WORK ORDER: Pull every line holding the word "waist" out of the data and copy it.

Items from a dataset
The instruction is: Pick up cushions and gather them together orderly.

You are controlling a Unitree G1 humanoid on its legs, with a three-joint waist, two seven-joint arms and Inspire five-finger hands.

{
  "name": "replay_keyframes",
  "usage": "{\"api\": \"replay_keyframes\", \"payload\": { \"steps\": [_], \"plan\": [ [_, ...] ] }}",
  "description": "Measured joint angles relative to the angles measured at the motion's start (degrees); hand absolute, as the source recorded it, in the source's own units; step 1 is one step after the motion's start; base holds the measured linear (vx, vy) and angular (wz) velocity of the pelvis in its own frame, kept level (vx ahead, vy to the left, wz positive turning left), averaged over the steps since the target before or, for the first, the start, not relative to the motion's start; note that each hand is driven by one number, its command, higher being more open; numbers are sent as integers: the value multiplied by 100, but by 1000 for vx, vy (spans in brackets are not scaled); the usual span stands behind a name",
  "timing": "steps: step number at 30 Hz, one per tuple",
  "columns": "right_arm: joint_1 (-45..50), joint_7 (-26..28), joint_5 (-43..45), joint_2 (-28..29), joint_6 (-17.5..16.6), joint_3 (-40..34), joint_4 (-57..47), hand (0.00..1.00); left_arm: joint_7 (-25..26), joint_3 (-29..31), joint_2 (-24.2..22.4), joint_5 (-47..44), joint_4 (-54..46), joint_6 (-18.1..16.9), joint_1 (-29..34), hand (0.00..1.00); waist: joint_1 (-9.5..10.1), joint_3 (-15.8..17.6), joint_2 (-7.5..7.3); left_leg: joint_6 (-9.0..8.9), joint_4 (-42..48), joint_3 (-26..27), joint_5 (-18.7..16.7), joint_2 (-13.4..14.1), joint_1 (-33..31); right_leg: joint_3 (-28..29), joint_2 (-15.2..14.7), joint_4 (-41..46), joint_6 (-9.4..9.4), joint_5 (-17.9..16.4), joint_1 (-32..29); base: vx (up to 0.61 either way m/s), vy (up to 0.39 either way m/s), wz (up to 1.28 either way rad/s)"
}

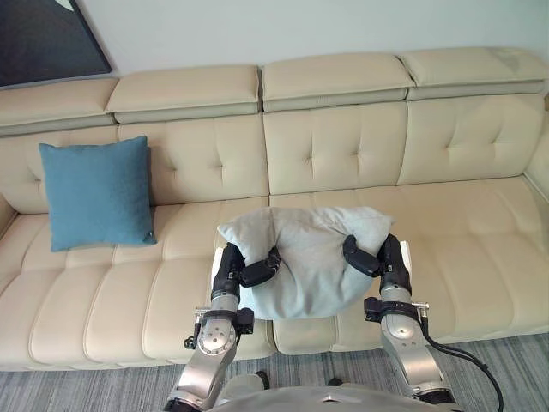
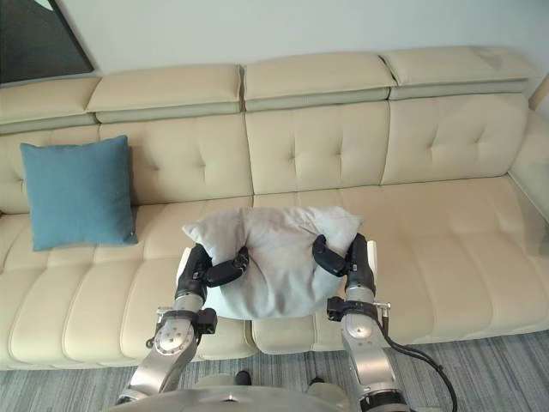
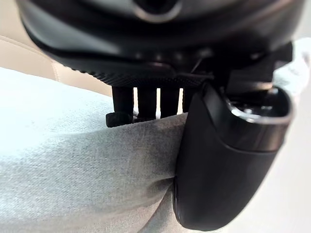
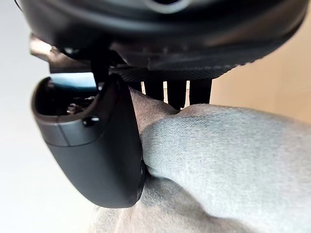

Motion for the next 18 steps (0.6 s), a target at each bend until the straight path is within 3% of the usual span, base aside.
{"api": "replay_keyframes", "payload": {
  "steps": [8, 14, 18],
  "plan": [
    [-1183, -473, -266, -62, 52, 214, 235, 0, 536, -57, 326, 55, 1, 3, -971, 0, 7, -66, -109, -39, -133, 246, 53, 99, -27, 260, 133, -232, -101, 222, -119, 0, 1, -18],
    [-2102, -798, -503, -128, 72, 446, 501, 0, 913, 76, 406, 208, 96, 3, -1557, 0, 60, -63, -222, -117, -133, 216, 176, 212, -502, 228, 231, -405, -186, 427, -504, -8, -9, 0],
    [-2983, -1133, -542, -133, 170, 462, 954, 0, 1216, 115, 404, 255, 631, 10, -2513, 0, 143, 212, -345, -149, -52, -10, 345, 275, -1120, 47, 306, -373, -262, 555, -1000, -64, -44, 21]
  ]
}}
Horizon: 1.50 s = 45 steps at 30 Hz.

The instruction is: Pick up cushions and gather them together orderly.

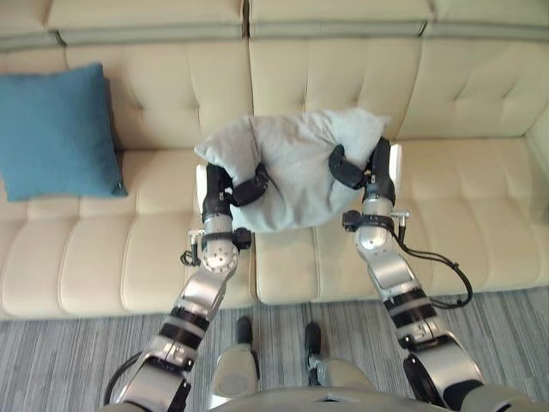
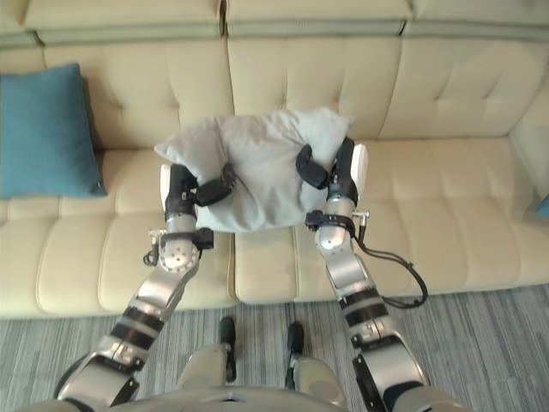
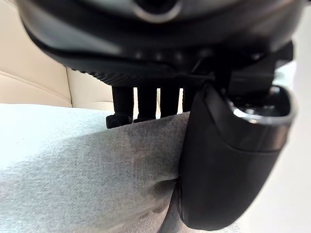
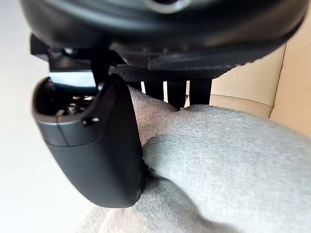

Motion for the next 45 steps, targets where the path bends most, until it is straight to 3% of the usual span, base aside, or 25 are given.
{"api": "replay_keyframes", "payload": {
  "steps": [7, 8, 11, 14, 23, 30, 38, 45],
  "plan": [
    [-1245, -253, 39, -52, 31, -9, 587, 0, 291, 232, 258, -3, 728, 21, -1392, 0, 16, 787, 2, 20, 176, -159, 187, 30, -803, -151, 29, 220, -7, 105, -763, -97, -8, 9],
    [-1394, -280, 77, -52, 32, -16, 691, 100, 296, 232, 334, -3, 833, 22, -1576, 100, 24, 885, 10, 27, 207, -176, 200, 30, -898, -162, 29, 254, -6, 105, -848, -39, 19, 3],
    [-1822, -427, 156, -7, 15, -22, 800, 100, 354, 240, 522, -2, 1196, 22, -2178, 100, 19, 1234, 6, 33, 227, -195, 251, 36, -1041, -171, 27, 400, -5, 105, -1050, 0, 0, 0],
    [-2203, -579, 366, 13, -14, -57, 931, 100, 490, 275, 685, 4, 1396, 19, -2656, 100, 23, 1381, 5, 34, 315, -212, 254, 55, -1188, -172, 41, 467, -6, 104, -1191, 0, 0, 0],
    [-3063, -748, 588, -94, -191, -195, 1467, 100, 724, 404, 1224, 26, 1909, 18, -3714, 100, 4, 1514, -5, 2, 62, -257, 545, 73, -1502, -234, 75, 602, -36, 125, -1669, -17, -12, 2],
    [-3927, -738, 814, -694, -191, -290, 1950, 100, 654, 585, 1673, -11, 2340, 8, -4275, 100, 2, 1569, -42, -29, -127, -301, 680, 79, -1492, -281, 98, 601, -60, 146, -1726, 31, -13, 3],
    [-4032, -688, 1050, -1542, -186, -897, 1947, 100, 637, 1816, 2170, -293, 2152, -126, -4168, 100, 4, 1612, -38, -39, -371, -360, 811, 74, -1226, -303, 106, 593, -63, 143, -1561, 16, 1, 1],
    [-2497, -394, 1310, -1660, -194, -1845, 1039, 100, 454, 2816, 2107, -572, 1169, -406, -2424, 100, 8, 1610, -40, -41, -925, -379, 1002, 39, -746, -360, 105, 378, -70, 134, -1217, 8, 11, 4]
  ]
}}
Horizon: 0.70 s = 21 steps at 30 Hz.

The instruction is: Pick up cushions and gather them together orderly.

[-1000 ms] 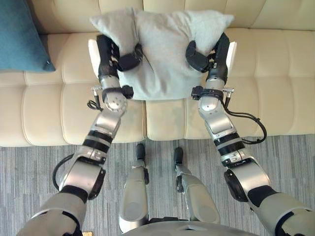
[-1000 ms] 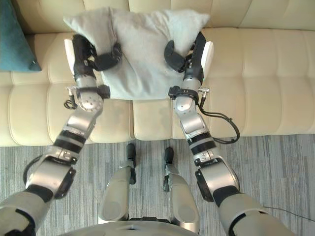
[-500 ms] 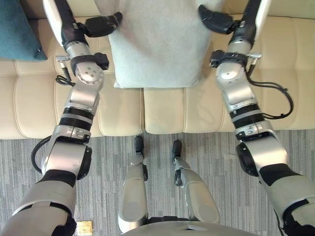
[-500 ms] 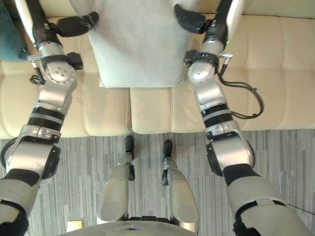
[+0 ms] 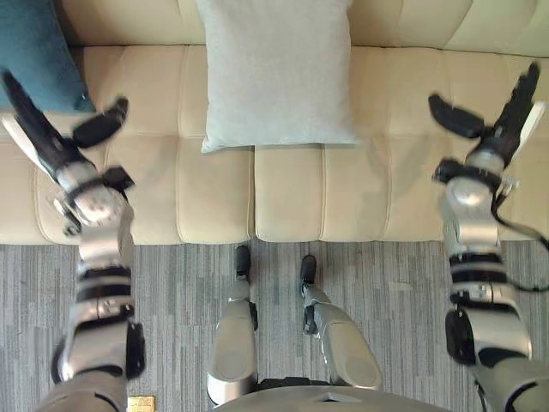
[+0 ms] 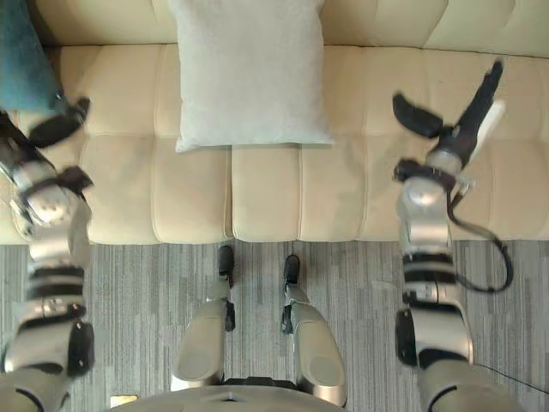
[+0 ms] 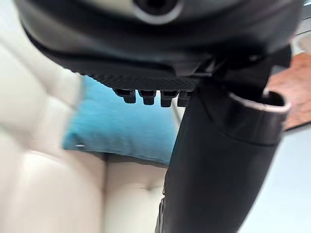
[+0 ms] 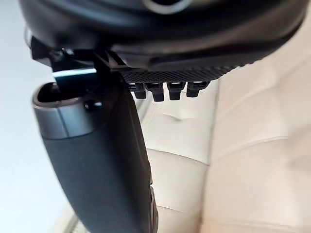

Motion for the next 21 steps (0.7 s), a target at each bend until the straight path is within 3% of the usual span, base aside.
{"api": "replay_keyframes", "payload": {
  "steps": [5, 7, 8, 9, 12, 16, 21],
  "plan": [
    [1913, 513, 168, 364, -4, -319, -563, 100, -344, 474, -1074, -344, -233, 0, 1698, 100, 0, -21, -5, 4, -367, -36, 136, -42, 265, -63, -11, -110, 22, -15, 179, 40, 32, 7],
    [2823, 850, 167, 825, -26, -302, -691, 100, -656, 428, -1820, -358, -265, 16, 2577, 100, 0, -167, -2, 7, -374, -37, 132, -75, 304, -71, -22, -186, 49, -35, 262, 53, 37, 6],
    [3019, 939, 167, 943, -29, -302, -691, 100, -738, 403, -1971, -358, -263, 38, 2765, 100, -1, -194, -2, 9, -374, -37, 129, -80, 322, -75, -27, -204, 51, -37, 290, 29, 41, 6],
    [3653, 1227, 161, 1353, -28, -269, -680, 100, -1073, 138, -2352, -345, -167, 118, 3407, 100, 3, -216, 4, 11, -373, -35, 103, -82, 433, -84, -30, -234, 62, -54, 427, 9, 43, 3],
    [4396, 1542, 96, 1803, -25, -237, -577, 100, -1595, -41, -2706, -313, 413, 215, 3969, 100, 2, -433, 46, -19, -374, -11, 41, -59, 536, -89, -36, -230, 84, -90, 525, -31, 43, 0],
    [5544, 1827, -190, 2277, -32, -19, -135, 100, -2186, -51, -3196, -165, 1516, 307, 4808, 100, 16, -1246, 65, -51, -378, 120, -163, -33, 898, -42, -34, -233, 79, -236, 829, -41, 44, -10],
    [5761, 2044, -330, 2484, -44, 32, 837, 100, -2502, 20, -3396, 26, 2203, 329, 5044, 100, 36, -1768, 129, -58, -397, 356, -194, 26, 1156, -26, -28, -237, 112, -276, 1030, -51, 25, -11]
  ]
}}
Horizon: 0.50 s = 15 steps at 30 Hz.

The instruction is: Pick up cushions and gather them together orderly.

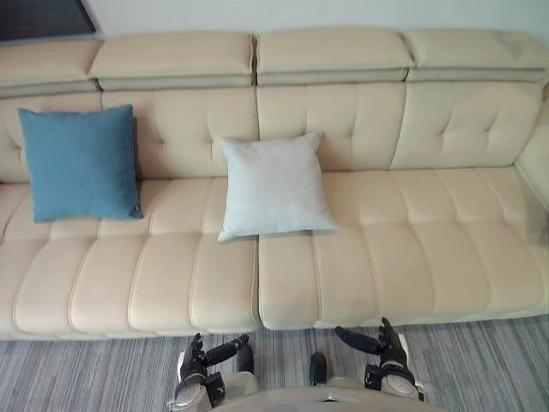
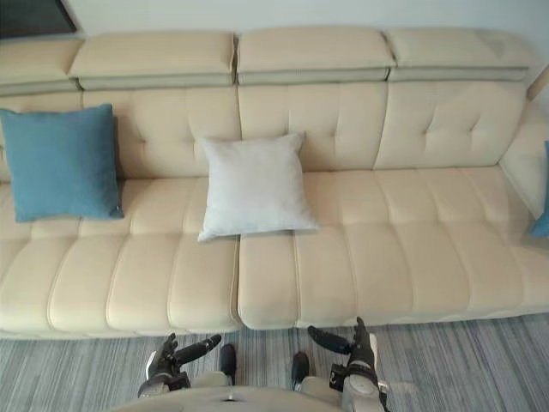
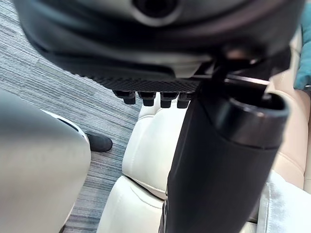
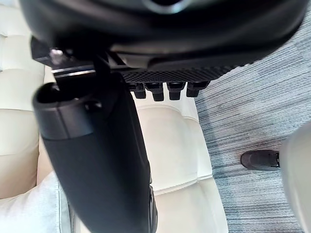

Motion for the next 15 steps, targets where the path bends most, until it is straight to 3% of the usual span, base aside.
{"api": "replay_keyframes", "payload": {
  "steps": [4, 9, 15],
  "plan": [
    [13, 109, -7, 61, 3, -54, 586, 100, -59, 69, -39, 114, 370, -13, -92, 100, 9, -225, 68, -8, -14, 123, -56, 5, 268, 50, -13, -13, 30, -20, 223, -33, 27, -14],
    [-4, 193, -72, 121, 27, -422, 1112, 100, -66, 82, -40, 401, 623, -13, -149, 100, 6, -475, 20, -24, -18, 200, -171, -21, 627, 100, -41, -135, 71, -49, 591, 8, 24, -5],
    [-93, 244, -81, 119, 74, -562, 1381, 100, -41, 74, -44, 515, 711, -4, -247, 100, 11, -476, -2, -42, -13, 493, -274, -54, 880, 376, -80, -17, 157, -60, 673, 26, 31, -26]
  ]
}}
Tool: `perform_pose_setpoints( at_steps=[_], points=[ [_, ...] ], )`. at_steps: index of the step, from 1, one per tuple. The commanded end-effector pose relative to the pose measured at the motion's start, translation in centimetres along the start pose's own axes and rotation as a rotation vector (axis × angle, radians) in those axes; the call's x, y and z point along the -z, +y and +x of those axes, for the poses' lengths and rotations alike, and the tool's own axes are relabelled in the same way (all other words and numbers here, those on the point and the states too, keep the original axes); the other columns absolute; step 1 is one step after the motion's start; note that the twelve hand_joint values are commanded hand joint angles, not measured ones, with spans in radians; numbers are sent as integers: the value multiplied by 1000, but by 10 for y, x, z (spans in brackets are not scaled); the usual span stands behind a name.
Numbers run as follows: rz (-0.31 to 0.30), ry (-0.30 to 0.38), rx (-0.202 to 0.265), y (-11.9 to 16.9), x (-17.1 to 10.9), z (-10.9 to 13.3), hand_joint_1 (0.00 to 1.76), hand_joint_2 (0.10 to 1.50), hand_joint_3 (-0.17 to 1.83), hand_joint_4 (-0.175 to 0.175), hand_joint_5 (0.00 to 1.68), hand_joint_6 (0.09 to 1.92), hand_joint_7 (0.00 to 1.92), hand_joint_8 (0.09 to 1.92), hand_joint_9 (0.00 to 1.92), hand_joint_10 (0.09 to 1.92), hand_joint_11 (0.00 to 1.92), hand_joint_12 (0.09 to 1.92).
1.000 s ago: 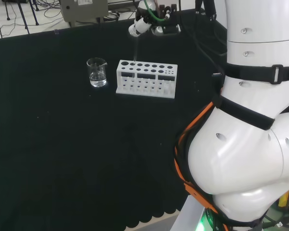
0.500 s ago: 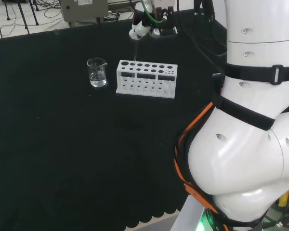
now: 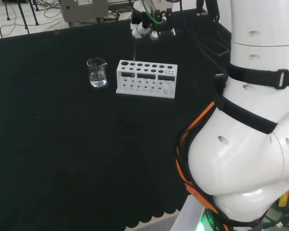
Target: Take the glass rod from the white test tube rack.
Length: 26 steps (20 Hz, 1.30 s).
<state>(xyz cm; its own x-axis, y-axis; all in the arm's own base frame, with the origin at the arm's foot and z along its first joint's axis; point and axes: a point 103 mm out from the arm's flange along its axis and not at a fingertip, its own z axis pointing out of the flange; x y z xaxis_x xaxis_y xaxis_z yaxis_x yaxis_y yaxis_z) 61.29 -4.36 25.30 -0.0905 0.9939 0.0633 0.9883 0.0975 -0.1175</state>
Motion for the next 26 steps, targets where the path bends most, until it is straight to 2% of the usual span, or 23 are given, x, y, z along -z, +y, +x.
perform_pose_setpoints(
  at_steps=[1, 4, 9, 12, 18, 26],
  points=[
    [-54, 29, 23, -1, 18, 18, 1295, 856, 408, -175, 1053, 720, 1190, 989, 1649, 697, 1298, 904],
    [-59, 28, 19, -4, 28, 21, 1301, 787, 518, -175, 1088, 681, 1222, 968, 1672, 686, 1320, 906],
    [23, 29, 2, -9, 46, 21, 1317, 658, 686, -175, 1207, 530, 1311, 878, 1778, 656, 1404, 934],
    [19, 60, -11, -16, 60, 21, 1325, 617, 733, -175, 1274, 424, 1339, 853, 1808, 673, 1422, 961],
    [0, 35, -13, -34, 84, 30, 1328, 600, 756, -175, 1309, 366, 1340, 867, 1830, 693, 1432, 976],
    [-6, 29, 1, -44, 100, 43, 1330, 591, 767, -175, 1330, 330, 1341, 872, 1835, 709, 1433, 985]
  ],
)
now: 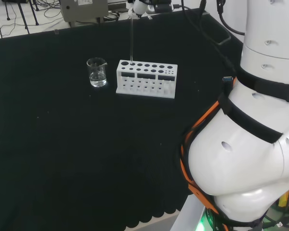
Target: Take the glass rod from the white test tube rack.
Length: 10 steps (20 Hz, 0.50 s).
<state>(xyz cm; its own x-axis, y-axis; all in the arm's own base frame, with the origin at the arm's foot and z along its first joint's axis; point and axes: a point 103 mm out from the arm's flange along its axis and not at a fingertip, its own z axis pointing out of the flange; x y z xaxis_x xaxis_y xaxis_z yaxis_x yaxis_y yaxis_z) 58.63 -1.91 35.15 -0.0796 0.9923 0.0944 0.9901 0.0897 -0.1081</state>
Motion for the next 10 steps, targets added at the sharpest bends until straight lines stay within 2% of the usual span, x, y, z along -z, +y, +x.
perform_pose_setpoints(
  at_steps=[1, 10],
  points=[
    [-3, -2, 10, -10, 8, 11, 1330, 590, 768, -175, 1332, 328, 1341, 873, 1836, 710, 1432, 986],
    [-41, 3, 14, -17, 19, 18, 1330, 586, 775, -175, 1339, 318, 1341, 877, 1843, 717, 1433, 988]
  ],
)
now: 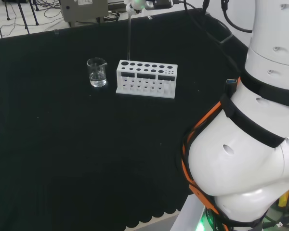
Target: Take the glass rod from the white test tube rack.
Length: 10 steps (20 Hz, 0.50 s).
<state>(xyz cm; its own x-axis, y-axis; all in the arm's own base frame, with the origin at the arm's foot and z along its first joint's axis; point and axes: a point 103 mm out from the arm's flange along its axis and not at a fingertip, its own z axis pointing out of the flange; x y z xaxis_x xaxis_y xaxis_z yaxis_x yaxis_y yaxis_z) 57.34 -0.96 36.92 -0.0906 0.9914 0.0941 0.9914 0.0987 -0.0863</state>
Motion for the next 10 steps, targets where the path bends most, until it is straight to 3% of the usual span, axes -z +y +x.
perform_pose_setpoints(
  at_steps=[1, 10],
  points=[
    [-24, 5, 4, -4, 4, 7, 1330, 585, 775, -175, 1339, 317, 1341, 877, 1843, 717, 1434, 988],
    [-30, 13, 8, -4, 2, 11, 1331, 581, 781, -175, 1343, 314, 1343, 876, 1842, 719, 1435, 989]
  ],
)
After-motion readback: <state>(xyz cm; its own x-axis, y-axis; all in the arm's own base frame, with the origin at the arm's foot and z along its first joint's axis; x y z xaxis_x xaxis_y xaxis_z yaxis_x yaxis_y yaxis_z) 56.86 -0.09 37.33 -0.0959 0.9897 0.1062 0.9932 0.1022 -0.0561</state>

EXERCISE ANSWER:
You are controlling a Unitree G1 humanoid on its legs, with a three-joint waist, two seven-joint arms and Inspire five-finger hands.
  "columns": "right_arm: joint_1 (-45..50), joint_7 (-26..28), joint_5 (-43..45), joint_2 (-28..29), joint_6 (-17.5..16.6), joint_3 (-40..34), joint_4 (-57..47), hand (0.00..1.00); left_arm: joint_7 (-25..26), joint_3 (-29..31), joint_2 (-24.2..22.4), joint_5 (-47..44), joint_4 (-54..46), joint_6 (-18.1..16.9), joint_1 (-29..34), hand (0.00..1.00); waist: joint_1 (-9.5..10.1), joint_3 (-15.8..17.6), joint_2 (-7.5..7.3); left_leg: joint_6 (-9.0..8.9), joint_4 (-42..48), joint_3 (-26..27), joint_5 (-18.7..16.7), joint_2 (-13.4..14.1), joint_1 (-33..31); right_leg: joint_3 (-28..29), joint_2 (-15.2..14.7), joint_4 (-41..46), joint_6 (-9.4..9.4), joint_5 (-17.9..16.4), joint_1 (-32..29); base: vx (up to 0.61 either way m/s), vy (up to 0.39 either way m/s), wz (up to 1.28 either way rad/s)"

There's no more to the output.